──────── PROVIDED DATA ────────

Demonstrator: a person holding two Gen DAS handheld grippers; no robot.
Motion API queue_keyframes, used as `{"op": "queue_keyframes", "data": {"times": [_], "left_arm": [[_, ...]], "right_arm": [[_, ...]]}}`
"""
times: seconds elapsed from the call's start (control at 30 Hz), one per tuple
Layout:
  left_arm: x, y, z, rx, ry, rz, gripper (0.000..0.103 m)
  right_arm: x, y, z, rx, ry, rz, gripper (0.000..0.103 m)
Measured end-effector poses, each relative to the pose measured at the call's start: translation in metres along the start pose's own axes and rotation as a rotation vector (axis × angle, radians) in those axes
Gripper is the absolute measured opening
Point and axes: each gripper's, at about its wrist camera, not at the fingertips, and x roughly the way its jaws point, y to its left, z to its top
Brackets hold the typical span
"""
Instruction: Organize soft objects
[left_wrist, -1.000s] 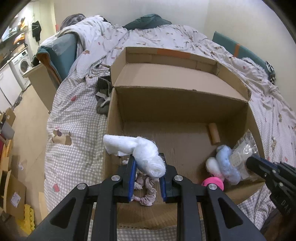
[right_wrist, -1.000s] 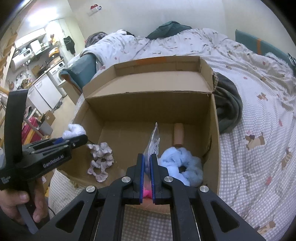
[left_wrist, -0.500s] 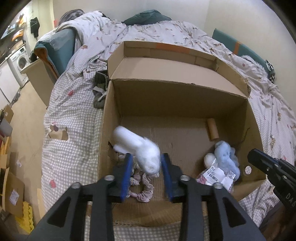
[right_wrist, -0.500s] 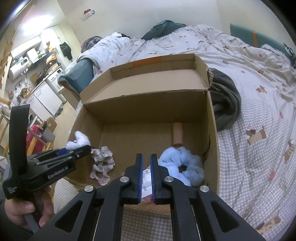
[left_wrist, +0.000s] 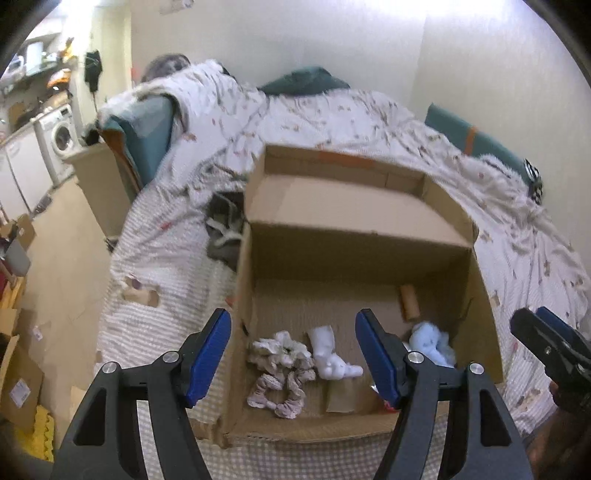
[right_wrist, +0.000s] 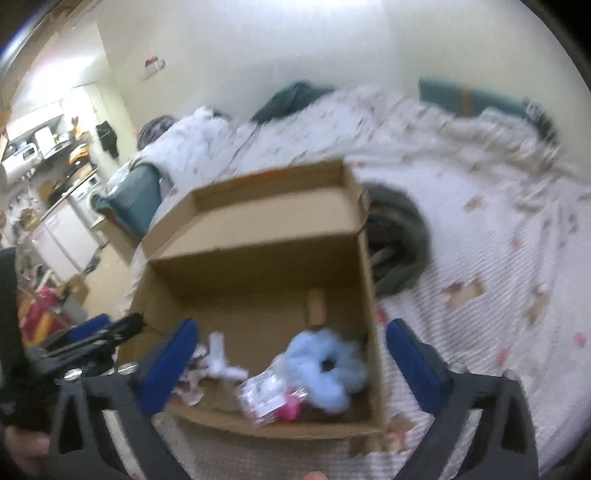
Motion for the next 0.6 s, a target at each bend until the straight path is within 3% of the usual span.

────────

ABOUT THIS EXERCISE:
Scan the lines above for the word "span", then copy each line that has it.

PROBLEM SOLUTION:
Brackets hold the typical span
Motion for the next 0.6 s, a target at each bend until the straight path is within 3% of the usual span.

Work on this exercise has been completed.